About Taipei

Taipei is the capital of Taiwan. Taipei City is an enclave of the municipality of New Taipei City sits about 25 km (16 mi) southwest of the northern port city of Keelung. Most of the city rests on the Taipei Basin, an ancient lakebed. The basin is bounded by the relatively narrow valleys of the Keelung and Xindian rivers, which join to form the Tamsui River along the city's western border. The population is estimated at 2,6 million in the core part of the Taipei–Keelung metropolitan area. Including the cities of New Taipei and Keelung bring the population to around 7 million. Roughly one-third of Taiwanese citizens live in the metro district. The name “Taipei”; can refer either to the whole metropolitan area or the city proper.

Taipei is the political, economic, educational and cultural center of Taiwan and one of the major hubs in East Asia. Taipei is part of a major high-tech industrial area. Railways, highways, airports and bus lines connect Taipei with all parts of the island. Connections go further as Taipei is also considered a global city and one of the most important economic centers in Asia.

Taipei Research Paper


Relationships between CO2 emissions and embodied energy in building construction: A historical analysis of Taipei
Po-Ju Huang, Shu-Li Huang, Peter J. Marcotullio

Introduction

There are 12 administrative districts in Taipei City and 456 neighborhood units. This paper divided the 12 administrative districts into northern, southern, eastern, western, and northeastern sections.

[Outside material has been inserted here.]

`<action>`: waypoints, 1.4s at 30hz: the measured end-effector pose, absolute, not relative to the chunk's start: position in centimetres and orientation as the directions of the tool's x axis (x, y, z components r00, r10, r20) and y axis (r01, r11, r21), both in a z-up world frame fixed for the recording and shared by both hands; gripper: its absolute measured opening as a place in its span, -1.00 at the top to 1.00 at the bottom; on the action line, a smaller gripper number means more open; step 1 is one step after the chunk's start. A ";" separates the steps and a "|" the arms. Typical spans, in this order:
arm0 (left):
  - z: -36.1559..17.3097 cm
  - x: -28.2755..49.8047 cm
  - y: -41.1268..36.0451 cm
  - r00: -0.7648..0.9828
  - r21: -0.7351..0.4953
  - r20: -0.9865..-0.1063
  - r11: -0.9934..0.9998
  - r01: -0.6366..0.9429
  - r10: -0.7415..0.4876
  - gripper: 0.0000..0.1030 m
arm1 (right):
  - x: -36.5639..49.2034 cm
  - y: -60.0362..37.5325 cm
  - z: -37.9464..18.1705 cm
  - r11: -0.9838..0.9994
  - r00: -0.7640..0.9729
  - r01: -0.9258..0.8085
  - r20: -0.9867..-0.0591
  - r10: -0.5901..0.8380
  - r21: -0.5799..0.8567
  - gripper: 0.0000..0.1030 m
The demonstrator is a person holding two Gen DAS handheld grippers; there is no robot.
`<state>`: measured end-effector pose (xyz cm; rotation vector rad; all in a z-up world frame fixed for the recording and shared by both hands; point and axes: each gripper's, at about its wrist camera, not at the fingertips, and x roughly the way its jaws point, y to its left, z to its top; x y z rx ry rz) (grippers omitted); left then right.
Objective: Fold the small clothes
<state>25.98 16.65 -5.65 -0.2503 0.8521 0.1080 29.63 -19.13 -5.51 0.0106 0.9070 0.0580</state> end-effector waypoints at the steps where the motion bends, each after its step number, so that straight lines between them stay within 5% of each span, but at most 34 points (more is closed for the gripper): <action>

Map of Tapei and Districts

Map of Tapei and Districts



Development trends in Taipei City can be generalized from west to east and from edge to center. There are four distinct periods of development in Taipei pre-war as a Japanese colony, post war Chiang Kai-shek period, 1970s zoning regulations with economic development activity, and 1990s flood mitigation and straightening project of Keelung River and spurring of high-density development.

Sub-city GHG Analysis

Research on urban greenhouse gas emissions have been conducted at the city-scale, but sub-city units such as administrative districts, wards, boroughs or smaller units like neighborhoods or blocks have not been widely conducted. Analysis that includes smaller units have the potential of revealing important features within the urban landscape on the GHG emissions of urban centers.

Building Height Analysis

In Taipei previous research conducted only looked at land uses on energy consumption and CO2 emissions. Existing research left out the vertical aspect of the built environment when making their calculations which are important factors in dense urban centers.

Construction and GHGs

Another issue is that the relationship between building construction and energy consumption has been conducted at the building level, but not a urban scale. These analyses are data intensive requiring information on various building materials across multiple building typologies. For the analysis, buildings had to be categorized into different various types in accordance with the urban development context of Taipei. Then an embodied energy calculation is conducted. Then these are spatially mapped.

Emergy Analysis

Emergy synthesis establishes a common energy unit called the solar emjoule to measure different types of energy and materials and used in this study to conduct environmental accounting of the inputs and materials flows in the construction of buildings. The energy system diagram is the starting point for emergy synthesis representing all inflows of energy and materials and their changes through the system. The diagram categorizes the materials needed for construction into: foundation, structure, building envelope, and interior walls with energy and labor to account for the material and energy inflows.






The unit of measure for the embodied energy is the solar emergy unit (sej) and can be converted through the Unit Emergy Value (UEV). The energy flows are broken into renewable and non-renewable flows which is aggregated into the emergy density per square meter. Then the variables used in the emergy synthesis can be used to calculate the CO2 emissions from building material production and transportation through a table of figures from the Architecture and Building Research Institute of Taiwan’s Ministry of the Interior (MOCA)

Higher emergy densities correlated with higher building-CO2 emissions, especially between building materials and the construction technology. The taller the building, the deeper the foundation needs to be which increases CO2 emissions during construction. There is also a negative correlation between interior wall compartments and increases in the number of floors on CO2 emissions. Building CO2 and Emergy Density were highly correlated as well as the building-CO2 and the daily consumption of CO2 density.

Findings

Older brick buildings emit less CO2, and the reuse of existing buildings stock can help mitigate CO2 emissions from newer construction. The relationship between building-CO2 and daily CO2 consumption can be studied further to understand the causal relationship between people, embodied, energy of buildings, energy consumption and CO2 emissions.